Dr Ngozi Okonjo-Iweala told Reuters her top priority was to ensure the WTO does more to address the pandemic, saying members should accelerate efforts to lift export restrictions which are slowing trade in needed medicines and supplies.
The former Nigerian finance minister and senior World Bank executive was appointed on Monday in a consensus process and starts her new job on March 1.
“The WTO can contribute so much more to helping to stop the pandemic,” Dr Okonjo-Iweala said in an interview at her home in a Washington suburb on Monday. “No one is safe until everyone is safe. Vaccine nationalism at this time just will not pay, because the variants are coming.
“If other countries are not immunised, it will just be a blow back. It’s unconscionable that people will be dying elsewhere, waiting in a queue, when we have the technology.”
She said studies showed that the global economy would lose US$9 trillion (S$12 trillion) in potential output if poor countries were unable to get their populations vaccinated quickly, and about half of the impact would be borne by rich countries.
“Both on a human health basis, as well as an economic basis, being nationalistic at this time is very costly to the international community,” she said.
“A very top priority for me would be to make sure that… we come to solutions as to how the WTO can make vaccines, therapeutics and diagnostics accessible in an equitable and affordable fashion to all countries, particularly to poor countries.”

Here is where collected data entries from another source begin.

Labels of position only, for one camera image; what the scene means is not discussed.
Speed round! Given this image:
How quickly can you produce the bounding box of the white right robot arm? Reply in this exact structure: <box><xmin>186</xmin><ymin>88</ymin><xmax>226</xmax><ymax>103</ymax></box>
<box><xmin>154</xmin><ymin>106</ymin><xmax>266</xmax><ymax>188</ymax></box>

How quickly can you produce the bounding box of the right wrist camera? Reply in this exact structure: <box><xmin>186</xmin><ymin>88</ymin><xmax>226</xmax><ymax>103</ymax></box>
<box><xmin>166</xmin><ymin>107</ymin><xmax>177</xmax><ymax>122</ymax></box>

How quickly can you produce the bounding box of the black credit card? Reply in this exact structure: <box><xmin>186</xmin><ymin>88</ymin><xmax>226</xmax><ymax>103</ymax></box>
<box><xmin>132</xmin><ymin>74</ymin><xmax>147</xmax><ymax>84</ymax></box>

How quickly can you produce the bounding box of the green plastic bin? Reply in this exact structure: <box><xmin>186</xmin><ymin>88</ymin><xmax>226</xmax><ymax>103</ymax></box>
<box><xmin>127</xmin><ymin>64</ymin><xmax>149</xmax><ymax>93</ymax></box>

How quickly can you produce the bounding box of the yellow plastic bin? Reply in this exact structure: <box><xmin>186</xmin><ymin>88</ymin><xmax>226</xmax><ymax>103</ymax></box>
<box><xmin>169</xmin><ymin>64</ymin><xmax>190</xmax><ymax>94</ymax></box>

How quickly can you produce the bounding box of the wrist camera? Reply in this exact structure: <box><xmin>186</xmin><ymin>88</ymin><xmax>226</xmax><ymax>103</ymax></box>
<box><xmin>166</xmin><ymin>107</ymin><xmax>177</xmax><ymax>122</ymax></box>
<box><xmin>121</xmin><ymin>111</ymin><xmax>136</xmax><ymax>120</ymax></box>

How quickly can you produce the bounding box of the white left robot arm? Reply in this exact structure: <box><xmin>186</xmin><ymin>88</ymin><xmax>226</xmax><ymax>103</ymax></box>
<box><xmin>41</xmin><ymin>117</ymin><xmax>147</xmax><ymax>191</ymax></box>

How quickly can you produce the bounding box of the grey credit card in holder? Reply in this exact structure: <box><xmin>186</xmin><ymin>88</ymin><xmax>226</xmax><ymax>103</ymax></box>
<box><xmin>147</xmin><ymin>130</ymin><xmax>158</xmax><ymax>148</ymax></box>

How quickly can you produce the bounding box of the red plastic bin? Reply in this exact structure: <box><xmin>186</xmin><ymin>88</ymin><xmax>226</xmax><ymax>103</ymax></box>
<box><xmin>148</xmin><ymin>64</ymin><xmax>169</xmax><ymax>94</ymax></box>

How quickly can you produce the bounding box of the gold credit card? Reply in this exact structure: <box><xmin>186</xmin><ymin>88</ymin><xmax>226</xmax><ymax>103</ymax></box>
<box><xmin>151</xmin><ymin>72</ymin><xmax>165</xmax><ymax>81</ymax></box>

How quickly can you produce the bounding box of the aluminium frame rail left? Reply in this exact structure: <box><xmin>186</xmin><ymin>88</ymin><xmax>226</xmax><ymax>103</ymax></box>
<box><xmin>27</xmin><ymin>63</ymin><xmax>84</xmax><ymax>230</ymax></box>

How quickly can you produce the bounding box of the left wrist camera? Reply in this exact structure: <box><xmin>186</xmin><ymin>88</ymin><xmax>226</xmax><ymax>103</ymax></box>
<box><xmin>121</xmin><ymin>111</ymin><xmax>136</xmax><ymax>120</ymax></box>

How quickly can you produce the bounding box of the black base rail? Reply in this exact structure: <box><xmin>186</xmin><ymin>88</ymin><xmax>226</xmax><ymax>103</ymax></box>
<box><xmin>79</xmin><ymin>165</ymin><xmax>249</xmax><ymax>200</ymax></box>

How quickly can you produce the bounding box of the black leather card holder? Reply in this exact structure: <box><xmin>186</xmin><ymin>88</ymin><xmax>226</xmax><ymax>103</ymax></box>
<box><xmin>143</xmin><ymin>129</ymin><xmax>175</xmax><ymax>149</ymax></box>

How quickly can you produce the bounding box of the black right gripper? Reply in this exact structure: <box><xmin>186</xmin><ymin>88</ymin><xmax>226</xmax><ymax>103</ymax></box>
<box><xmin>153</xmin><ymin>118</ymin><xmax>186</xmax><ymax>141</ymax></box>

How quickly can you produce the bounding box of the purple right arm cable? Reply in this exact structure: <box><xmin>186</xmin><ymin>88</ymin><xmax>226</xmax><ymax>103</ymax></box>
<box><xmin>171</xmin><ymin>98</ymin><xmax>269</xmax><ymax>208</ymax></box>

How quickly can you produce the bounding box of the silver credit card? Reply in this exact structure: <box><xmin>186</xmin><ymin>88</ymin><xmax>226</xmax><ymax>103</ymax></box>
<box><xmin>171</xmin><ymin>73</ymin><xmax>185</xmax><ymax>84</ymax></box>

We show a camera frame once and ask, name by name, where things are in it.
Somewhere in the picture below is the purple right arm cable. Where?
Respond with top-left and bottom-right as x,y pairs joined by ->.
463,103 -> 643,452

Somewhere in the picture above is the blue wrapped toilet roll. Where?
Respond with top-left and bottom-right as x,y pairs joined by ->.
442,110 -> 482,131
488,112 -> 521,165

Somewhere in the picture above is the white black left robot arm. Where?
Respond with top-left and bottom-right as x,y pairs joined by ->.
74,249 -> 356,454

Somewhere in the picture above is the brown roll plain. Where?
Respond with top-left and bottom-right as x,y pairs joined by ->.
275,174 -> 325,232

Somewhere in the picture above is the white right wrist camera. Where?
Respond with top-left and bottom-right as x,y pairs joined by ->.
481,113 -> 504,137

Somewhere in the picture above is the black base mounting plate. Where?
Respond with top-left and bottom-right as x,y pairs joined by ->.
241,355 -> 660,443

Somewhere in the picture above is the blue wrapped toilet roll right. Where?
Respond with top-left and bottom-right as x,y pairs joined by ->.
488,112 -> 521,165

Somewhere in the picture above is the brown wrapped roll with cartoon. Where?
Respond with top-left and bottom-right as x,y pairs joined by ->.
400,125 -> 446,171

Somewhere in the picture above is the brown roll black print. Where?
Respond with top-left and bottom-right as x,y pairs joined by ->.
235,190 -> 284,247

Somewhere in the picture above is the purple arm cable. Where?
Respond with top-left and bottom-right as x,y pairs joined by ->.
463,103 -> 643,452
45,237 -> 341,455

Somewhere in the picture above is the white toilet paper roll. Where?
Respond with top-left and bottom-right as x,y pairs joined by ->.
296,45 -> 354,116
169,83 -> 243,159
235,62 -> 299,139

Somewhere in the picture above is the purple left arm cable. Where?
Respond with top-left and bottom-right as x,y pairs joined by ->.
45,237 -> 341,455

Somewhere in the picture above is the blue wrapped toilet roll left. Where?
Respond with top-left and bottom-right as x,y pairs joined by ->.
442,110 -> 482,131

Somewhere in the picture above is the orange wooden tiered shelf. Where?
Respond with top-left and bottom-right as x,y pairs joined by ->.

She said she was heartened by the Biden administration’s contribution to the WTO’s effort to ensure broader distribution of vaccines, and what she called a “fantastic” conversation with trade advisers in the US Trade Representative’s office. “I think our interests and priorities are aligned. They want to bring the WTO back to (its) purpose. It’s about people. It’s about inclusivity. It’s about decent work for ordinary people.”
She said she shared the Biden administration’s concerns about the need to reform the WTO’s appellate body, but it would not be a quick or easy process.

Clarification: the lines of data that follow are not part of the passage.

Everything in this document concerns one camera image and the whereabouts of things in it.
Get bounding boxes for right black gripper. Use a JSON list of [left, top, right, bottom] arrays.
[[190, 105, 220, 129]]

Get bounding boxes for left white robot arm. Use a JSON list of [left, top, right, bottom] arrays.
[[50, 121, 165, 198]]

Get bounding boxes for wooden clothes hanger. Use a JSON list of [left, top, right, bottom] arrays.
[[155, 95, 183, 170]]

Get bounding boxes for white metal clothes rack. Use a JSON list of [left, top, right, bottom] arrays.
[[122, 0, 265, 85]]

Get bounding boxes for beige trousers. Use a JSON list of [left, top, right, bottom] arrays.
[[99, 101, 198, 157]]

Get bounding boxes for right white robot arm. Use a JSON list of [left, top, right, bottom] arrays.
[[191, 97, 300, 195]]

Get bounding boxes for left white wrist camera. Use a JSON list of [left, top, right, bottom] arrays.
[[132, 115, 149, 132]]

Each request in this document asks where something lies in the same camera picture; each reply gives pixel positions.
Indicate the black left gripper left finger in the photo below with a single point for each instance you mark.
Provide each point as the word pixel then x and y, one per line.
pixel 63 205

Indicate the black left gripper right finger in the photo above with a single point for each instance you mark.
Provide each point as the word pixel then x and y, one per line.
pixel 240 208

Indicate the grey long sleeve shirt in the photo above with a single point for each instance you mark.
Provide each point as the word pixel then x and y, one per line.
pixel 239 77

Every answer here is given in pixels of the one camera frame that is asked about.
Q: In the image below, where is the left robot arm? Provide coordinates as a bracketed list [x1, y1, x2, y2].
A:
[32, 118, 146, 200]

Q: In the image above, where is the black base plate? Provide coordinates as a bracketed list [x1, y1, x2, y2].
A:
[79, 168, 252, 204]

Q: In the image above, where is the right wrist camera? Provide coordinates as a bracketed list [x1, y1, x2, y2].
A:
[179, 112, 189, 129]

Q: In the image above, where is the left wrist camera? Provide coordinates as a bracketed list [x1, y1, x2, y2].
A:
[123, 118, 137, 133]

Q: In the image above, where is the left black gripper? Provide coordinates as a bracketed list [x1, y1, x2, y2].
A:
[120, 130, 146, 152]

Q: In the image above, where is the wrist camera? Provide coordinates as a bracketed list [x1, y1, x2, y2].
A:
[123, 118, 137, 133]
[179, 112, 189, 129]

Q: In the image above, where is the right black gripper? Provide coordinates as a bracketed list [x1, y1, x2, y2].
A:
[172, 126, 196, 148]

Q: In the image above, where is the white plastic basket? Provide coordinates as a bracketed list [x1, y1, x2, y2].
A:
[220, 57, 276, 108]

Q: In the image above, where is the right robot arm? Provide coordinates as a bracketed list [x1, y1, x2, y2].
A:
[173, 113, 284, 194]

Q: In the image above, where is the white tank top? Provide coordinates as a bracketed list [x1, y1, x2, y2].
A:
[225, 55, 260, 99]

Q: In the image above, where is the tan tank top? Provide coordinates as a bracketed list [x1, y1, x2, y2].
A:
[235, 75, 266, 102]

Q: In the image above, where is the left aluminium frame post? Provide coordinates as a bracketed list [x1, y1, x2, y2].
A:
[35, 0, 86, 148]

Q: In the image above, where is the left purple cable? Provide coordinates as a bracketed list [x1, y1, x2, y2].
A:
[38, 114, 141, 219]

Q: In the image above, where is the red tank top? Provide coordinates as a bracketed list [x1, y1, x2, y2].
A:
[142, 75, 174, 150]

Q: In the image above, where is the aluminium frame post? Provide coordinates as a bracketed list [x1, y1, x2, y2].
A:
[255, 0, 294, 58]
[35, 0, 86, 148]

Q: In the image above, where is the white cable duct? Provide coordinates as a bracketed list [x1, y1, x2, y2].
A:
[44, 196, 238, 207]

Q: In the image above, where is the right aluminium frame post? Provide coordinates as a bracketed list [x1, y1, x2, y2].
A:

The dispute settlement body has been paralysed since last year, after the Donald Trump administration refused to approve the appointment of more judges.
The US delegate to the WTO on Monday welcomed the appointment of Dr Okonjo-Iweala as director-general, and said the US was counting on her to jump-start efforts to reform and revitalise the global trade body.
China also said it hopes the WTO, under Dr Okonjo-Iweala’s leadership, will resume its normal functions as soon as possible and play a greater role in anti-pandemic cooperation and economic recovery.